Os desafios para a valorização da arte urbana no Brasil
Enviada em 15/02/2021
A arte rupestre é uma das manifestações artísticas mais antigas da pré-história, uma prática na qual a arte se inscreve por meio da expressão e a transcrição dos momentos vivenciados pelas comunidades pré-históricas. Sem dúvida, o grafite relaciona-se com as manifestações rupestres, mas é impedido de ser expresso com êxito no seu ambiente democrático: a paisagem urbana. Nesse sentido, no que tange à desvalorização da arte urbana, percebe-se a notoriedade desse problema. Logo, cabe analisar o impacto negativo da elitização da arte e a deslegitimação do grafite no domínio público
Em primeira análise, vale ressaltar o intenso processo de elitização que o grafite é acometido. Sob esse espectro, cabe mencionar o documentário “Cidade Cinza”, que aborda a relevância do grafite estar presente no âmbito urbano, haja vista que as ruas deveriam ser espaços legitimados para esse tipo de expressão. Todavia, constata-se cada vez mais o oposto disso, isto é, o distanciamento e a movimentação do grafite da paisagem urbanística para o centro dos museus. Por conseguinte, esse processo afeta os grupos minoritários sem acesso a esse tipo de ambiente elitizado, dado atestado pelo portal de notícias Estadão, onde somente 25,9% dos municípios do país possuíam museus. Sendo assim, é crucial que a paisagem urbana torne-se um ambiente legitimado para a expressão do grafite, não distanciando-se para espaços antidemocráticos.

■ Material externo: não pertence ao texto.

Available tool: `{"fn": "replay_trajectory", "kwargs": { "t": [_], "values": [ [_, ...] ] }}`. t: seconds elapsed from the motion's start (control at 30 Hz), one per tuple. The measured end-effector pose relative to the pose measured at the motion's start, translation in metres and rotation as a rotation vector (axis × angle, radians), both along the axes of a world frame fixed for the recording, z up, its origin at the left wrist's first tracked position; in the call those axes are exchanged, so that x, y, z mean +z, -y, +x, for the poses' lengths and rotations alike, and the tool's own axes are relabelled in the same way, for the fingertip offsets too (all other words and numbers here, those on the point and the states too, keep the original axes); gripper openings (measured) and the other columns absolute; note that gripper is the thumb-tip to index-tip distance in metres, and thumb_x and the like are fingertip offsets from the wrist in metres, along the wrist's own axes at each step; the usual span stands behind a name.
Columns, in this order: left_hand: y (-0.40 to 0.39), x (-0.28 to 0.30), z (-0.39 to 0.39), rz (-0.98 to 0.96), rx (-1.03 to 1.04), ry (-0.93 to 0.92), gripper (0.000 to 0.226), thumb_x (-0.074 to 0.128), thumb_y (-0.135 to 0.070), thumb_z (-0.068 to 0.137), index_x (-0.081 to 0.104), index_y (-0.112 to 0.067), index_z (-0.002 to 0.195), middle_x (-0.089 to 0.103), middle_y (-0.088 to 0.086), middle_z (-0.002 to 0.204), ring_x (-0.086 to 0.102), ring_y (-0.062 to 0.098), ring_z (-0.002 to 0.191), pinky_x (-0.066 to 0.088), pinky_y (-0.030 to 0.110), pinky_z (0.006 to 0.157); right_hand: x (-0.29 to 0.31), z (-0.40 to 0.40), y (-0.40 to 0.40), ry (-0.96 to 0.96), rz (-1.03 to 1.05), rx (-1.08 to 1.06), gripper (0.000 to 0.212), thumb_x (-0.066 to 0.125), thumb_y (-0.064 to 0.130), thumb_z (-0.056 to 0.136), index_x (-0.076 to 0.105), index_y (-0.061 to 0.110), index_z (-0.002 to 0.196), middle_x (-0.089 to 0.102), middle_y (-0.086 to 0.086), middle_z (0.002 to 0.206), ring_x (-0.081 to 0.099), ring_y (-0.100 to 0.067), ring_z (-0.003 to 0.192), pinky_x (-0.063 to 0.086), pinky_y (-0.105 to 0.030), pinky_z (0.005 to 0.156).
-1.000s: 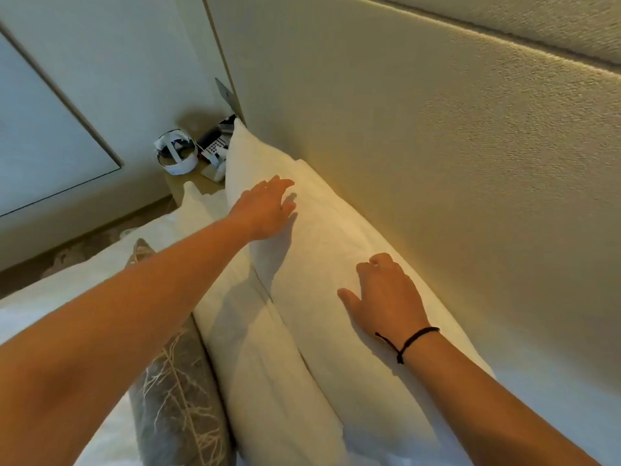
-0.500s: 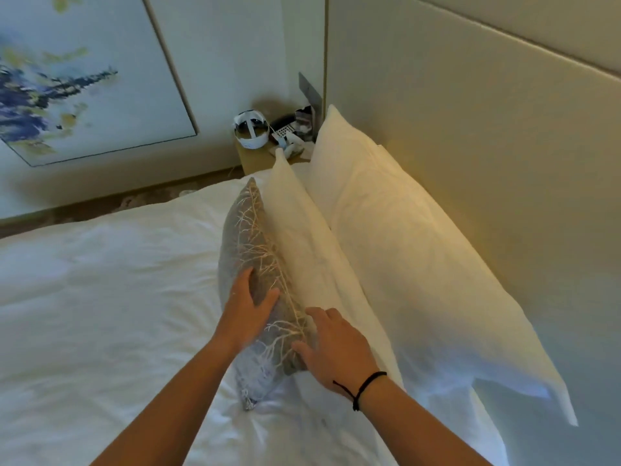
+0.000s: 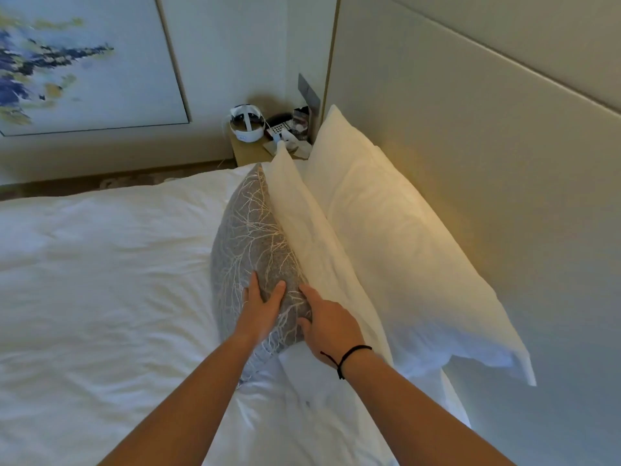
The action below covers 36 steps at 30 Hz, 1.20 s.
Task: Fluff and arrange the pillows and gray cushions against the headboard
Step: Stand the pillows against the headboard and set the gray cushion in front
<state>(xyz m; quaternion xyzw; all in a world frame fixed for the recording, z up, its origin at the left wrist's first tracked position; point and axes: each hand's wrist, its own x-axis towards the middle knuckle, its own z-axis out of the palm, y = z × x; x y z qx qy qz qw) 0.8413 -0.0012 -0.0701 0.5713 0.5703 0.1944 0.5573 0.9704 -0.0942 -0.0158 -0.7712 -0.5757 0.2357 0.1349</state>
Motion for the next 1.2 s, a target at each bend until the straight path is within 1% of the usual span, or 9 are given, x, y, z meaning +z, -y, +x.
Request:
{"fn": "replay_trajectory", "kwargs": {
  "t": [0.17,0.27,0.33,0.4,0.5,0.67,0.77,0.97,1.2],
  "values": [
    [0.03,0.016,0.022,0.164,0.063,-0.133,0.089,0.05,-0.065,0.086,0.014,-0.021,0.155,0.03,0.008,0.157,0.037,0.03,0.139,0.035,0.053,0.111,0.004,0.031,0.041,0.055,0.033,0.006,0.048,0.051,0.037,0.094,0.039,0.031,0.14,0.057,-0.001,0.127,0.053,-0.023,0.112,0.045,-0.036,0.094],
    [0.06,0.025,0.036,0.334,0.046,-0.203,0.079,0.055,-0.057,0.088,0.023,-0.023,0.152,0.029,0.006,0.157,0.037,0.028,0.137,0.038,0.047,0.108,-0.007,0.056,0.09,0.14,0.019,-0.149,0.058,0.057,0.042,0.089,0.034,0.028,0.142,0.043,-0.002,0.138,0.046,-0.023,0.122,0.042,-0.034,0.097],
    [0.077,0.027,0.046,0.406,-0.001,-0.282,0.074,0.058,-0.054,0.087,0.028,-0.028,0.149,0.021,0.007,0.16,0.027,0.028,0.143,0.034,0.047,0.108,-0.018,0.073,0.12,0.048,-0.08,-0.279,0.05,0.059,0.04,0.089,0.041,0.023,0.133,0.051,-0.003,0.123,0.054,-0.023,0.109,0.046,-0.029,0.083],
    [0.088,0.027,0.053,0.458,-0.055,-0.373,0.071,0.061,-0.052,0.085,0.032,-0.03,0.146,0.016,0.009,0.161,0.019,0.028,0.146,0.032,0.049,0.11,-0.025,0.084,0.139,0.007,-0.146,-0.324,0.014,0.052,0.03,0.094,0.054,0.019,0.102,0.059,-0.001,0.095,0.06,-0.022,0.087,0.045,-0.027,0.068],
    [0.095,0.028,0.057,0.481,-0.105,-0.457,0.073,0.063,-0.049,0.085,0.031,-0.028,0.146,0.011,0.011,0.162,0.013,0.031,0.147,0.03,0.051,0.112,-0.03,0.086,0.153,0.06,-0.058,-0.331,0.022,0.044,0.021,0.097,0.042,0.019,0.075,0.047,0.004,0.069,0.048,-0.018,0.064,0.035,-0.027,0.055],
    [0.104,0.036,0.054,0.537,-0.192,-0.535,0.07,0.06,-0.049,0.086,0.033,-0.023,0.145,0.017,0.017,0.159,0.015,0.034,0.146,0.03,0.053,0.112,-0.032,0.087,0.168,0.067,-0.063,-0.347,0.021,0.044,0.02,0.097,0.043,0.017,0.076,0.049,0.001,0.072,0.046,-0.02,0.062,0.034,-0.028,0.055],
    [0.118,0.044,0.06,0.713,-0.339,-0.569,0.062,0.057,-0.05,0.087,0.04,-0.024,0.141,0.028,0.016,0.156,0.021,0.034,0.144,0.026,0.051,0.115,-0.028,0.087,0.171,0.081,-0.047,-0.379,0.02,0.044,0.021,0.098,0.048,0.017,0.079,0.057,-0.001,0.076,0.051,-0.019,0.065,0.037,-0.028,0.057],
    [0.158,0.044,0.106,0.906,-0.713,-0.376,0.039,0.051,-0.046,0.091,0.06,-0.026,0.122,0.059,0.001,0.132,0.047,0.025,0.127,0.036,0.048,0.107,-0.027,0.083,0.223,-0.065,-0.004,-0.603,0.014,0.047,0.036,0.097,0.058,0.028,0.103,0.062,0.011,0.096,0.057,-0.011,0.085,0.048,-0.027,0.076],
    [0.295,0.011,0.14,0.621,-1.322,-0.08,0.022,0.053,-0.043,0.094,0.062,-0.036,0.112,0.065,-0.018,0.113,0.06,0.006,0.104,0.046,0.021,0.086,-0.038,0.025,0.411,-0.242,-0.046,-1.258,0.022,0.062,0.042,0.086,0.058,0.036,0.108,0.059,0.017,0.099,0.057,-0.003,0.086,0.047,-0.021,0.076]
  ]
}}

Em segunda análise, é licito postular a deslegitimação do grafite dentro da esfera social. Sob esse viés, de acordo com a notícia publicada pelo g1 globo, o projeto “cidade limpa”, idealizado durante governo de João Doria, no estado de São Paulo, que defendia uma cidade sem construções poluídas com pichações, apagou todos os grafites da Avenida 23 de Maio. Paralelamente, a atitude do governo paulista dialoga e acentua o problema enfrentado pelo grafite, haja vista que as estruturas de poder tendem a incentivar a população a reproduzir o preconceito com a arte urbana, desvalorizando-a. Outrossim, vale salientar a ausência de projetos que legitimem o grafite como arte, isto é, desmistificar o conceito de expressão urbana com o de pichação, que marginaliza e extrai a essência dessa linguagem visual dentro do contexto urbanístico.

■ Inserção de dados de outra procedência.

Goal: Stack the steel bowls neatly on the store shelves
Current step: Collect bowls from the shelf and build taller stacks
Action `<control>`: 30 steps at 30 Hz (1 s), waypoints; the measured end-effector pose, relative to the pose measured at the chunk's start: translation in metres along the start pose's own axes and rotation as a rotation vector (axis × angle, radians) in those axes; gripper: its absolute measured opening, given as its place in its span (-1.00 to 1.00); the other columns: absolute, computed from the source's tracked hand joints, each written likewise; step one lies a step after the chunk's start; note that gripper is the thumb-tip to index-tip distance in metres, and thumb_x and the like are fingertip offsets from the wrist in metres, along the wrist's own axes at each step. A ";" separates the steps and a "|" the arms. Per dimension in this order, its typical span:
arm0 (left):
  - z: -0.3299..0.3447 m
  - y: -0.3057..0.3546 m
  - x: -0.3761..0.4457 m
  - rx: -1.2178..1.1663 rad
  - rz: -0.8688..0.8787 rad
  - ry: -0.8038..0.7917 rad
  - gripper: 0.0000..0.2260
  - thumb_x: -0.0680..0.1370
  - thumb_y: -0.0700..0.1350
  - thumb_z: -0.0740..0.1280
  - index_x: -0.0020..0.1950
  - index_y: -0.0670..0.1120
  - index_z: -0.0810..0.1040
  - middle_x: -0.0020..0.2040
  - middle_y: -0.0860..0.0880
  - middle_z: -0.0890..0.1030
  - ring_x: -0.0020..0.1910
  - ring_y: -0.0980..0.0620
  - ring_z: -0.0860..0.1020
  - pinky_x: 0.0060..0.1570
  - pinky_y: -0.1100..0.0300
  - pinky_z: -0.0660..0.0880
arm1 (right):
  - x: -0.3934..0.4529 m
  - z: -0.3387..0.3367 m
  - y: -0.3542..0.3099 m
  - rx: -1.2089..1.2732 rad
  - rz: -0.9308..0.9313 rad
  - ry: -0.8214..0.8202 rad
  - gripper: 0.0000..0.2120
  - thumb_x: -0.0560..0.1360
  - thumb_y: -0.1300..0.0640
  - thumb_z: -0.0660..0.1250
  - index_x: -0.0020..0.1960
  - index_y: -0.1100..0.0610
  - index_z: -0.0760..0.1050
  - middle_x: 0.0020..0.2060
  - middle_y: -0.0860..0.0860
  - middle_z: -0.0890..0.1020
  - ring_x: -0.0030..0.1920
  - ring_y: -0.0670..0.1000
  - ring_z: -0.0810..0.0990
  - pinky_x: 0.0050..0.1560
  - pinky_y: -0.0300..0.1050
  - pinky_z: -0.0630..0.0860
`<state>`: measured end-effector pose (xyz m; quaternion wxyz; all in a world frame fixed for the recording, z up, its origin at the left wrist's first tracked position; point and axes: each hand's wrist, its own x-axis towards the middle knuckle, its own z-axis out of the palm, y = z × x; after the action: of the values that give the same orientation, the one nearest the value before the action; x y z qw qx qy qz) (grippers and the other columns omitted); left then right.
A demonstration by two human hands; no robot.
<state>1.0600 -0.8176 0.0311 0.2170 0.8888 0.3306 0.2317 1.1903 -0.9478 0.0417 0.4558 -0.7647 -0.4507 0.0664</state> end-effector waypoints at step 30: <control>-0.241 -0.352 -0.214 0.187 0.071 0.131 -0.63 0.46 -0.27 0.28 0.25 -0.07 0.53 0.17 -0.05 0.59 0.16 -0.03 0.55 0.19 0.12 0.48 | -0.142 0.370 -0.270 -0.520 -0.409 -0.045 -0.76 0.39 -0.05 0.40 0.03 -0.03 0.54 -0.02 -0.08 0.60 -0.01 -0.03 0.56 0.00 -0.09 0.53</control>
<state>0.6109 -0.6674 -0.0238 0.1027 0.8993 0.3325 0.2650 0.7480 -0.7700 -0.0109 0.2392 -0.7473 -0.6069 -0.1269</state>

Por fim, fica evidente a necessidade de legitimar o grafite como arte dentro da esfera urbana. Portanto, o Ministério da Educação deve incentivar ações socioeducativas em escolas e ambientes públicos que visem estabelecer limites entre o significado de grafite e pichação, além de promover por meio de eventos sociais que a comunidade coparticipe do processo de grafitação junto aos grafiteiros em espaços populares das cidades. Dessa maneira, será possível superar os desafios de valorização da arte urbana, além de manter e democratizar sua moradia nas ruas.